Questo cambiamento favorirà anche la tutela del copyright, a beneficio di etichette e degli artisti. La semplicità di fruizione e il basso costo sono leve decisive per “convertire” chi abitualmente scarica illegalmente file dalla Rete. In secondo luogo, con il progressivo aumento degli utenti diminuirà radicalmente il numero di file in circolazione: album e canzoni sono nei server dei fornitori di musica, non sono più archiviati nei device degli utenti. Infine, questo tipo di servizi sposta il discorso legato alla fruizione musicale dai computer ai dispositivi mobili: non si scaricano file da uno smartphone o da un tablet.
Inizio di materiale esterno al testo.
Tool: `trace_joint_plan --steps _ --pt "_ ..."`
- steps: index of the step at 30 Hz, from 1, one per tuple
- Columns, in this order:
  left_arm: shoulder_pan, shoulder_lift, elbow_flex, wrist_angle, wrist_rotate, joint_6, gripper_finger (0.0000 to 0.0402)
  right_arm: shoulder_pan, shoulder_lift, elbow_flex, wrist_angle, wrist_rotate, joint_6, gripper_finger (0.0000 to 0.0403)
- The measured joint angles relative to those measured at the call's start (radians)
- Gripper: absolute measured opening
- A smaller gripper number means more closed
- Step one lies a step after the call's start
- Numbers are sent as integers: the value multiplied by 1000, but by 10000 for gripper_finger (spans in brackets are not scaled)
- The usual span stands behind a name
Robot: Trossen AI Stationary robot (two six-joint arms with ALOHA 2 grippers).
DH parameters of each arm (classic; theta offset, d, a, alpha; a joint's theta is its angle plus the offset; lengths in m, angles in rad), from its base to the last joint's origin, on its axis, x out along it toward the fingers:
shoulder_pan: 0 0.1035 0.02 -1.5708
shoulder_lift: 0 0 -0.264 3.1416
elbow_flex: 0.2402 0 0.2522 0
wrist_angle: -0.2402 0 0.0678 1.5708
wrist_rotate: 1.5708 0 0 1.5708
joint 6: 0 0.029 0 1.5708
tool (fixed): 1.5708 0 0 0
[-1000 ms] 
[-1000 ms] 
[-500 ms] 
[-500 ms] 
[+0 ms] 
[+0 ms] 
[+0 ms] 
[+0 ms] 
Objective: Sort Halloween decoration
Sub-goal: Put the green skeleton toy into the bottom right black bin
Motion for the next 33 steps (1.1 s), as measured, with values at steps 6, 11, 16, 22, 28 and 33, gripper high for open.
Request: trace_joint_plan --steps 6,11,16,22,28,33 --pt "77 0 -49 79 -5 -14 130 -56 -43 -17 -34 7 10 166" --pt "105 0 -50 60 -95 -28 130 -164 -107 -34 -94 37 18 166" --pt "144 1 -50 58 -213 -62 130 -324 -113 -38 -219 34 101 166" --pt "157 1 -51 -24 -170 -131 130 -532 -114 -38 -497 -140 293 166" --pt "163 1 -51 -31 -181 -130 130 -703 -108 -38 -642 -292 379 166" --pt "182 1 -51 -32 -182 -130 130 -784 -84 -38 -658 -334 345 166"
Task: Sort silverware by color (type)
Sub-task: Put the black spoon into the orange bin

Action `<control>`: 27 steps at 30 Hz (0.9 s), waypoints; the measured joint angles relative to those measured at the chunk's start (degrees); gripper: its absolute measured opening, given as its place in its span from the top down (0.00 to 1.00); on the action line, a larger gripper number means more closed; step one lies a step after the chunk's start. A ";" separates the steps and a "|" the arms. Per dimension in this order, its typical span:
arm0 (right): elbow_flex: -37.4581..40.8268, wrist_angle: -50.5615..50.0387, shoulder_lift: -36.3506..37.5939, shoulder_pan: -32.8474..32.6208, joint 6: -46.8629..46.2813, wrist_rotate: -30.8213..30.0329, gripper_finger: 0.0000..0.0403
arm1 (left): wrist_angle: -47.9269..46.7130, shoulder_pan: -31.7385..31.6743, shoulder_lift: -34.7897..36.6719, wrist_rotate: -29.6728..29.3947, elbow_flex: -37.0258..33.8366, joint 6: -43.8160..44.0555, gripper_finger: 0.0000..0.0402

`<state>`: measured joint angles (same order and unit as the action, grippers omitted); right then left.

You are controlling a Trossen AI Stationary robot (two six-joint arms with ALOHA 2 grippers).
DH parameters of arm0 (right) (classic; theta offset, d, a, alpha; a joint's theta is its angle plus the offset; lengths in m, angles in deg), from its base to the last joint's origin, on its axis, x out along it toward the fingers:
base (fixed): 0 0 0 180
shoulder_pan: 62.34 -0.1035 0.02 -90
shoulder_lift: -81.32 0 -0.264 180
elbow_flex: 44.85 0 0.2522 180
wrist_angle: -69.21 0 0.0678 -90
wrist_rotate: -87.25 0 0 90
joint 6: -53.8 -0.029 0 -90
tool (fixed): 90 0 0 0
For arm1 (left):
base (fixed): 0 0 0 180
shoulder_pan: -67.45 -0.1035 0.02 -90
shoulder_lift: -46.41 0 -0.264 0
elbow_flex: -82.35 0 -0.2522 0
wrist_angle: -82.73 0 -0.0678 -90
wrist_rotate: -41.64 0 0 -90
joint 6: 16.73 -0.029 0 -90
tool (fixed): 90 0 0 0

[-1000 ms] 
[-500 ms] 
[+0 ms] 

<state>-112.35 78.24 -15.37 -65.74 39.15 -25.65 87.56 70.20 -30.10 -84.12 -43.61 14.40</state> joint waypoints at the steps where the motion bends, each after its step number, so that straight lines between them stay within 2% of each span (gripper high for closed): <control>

Siamo di fronte a un vero e proprio punto di svolta. Un nuovo concetto per chi vive di musica e la nuova frontiera del business musicale. Non c’è più spazio per il romanticismo, e non c’è più spazio nemmeno per il possesso: la rivoluzione digitale ha già travolto etichette e consumatori spostando l’attenzione dal possesso alla condivisione. Scommettiamo che nel giro di qualche mese un account ce lo avrete anche voi?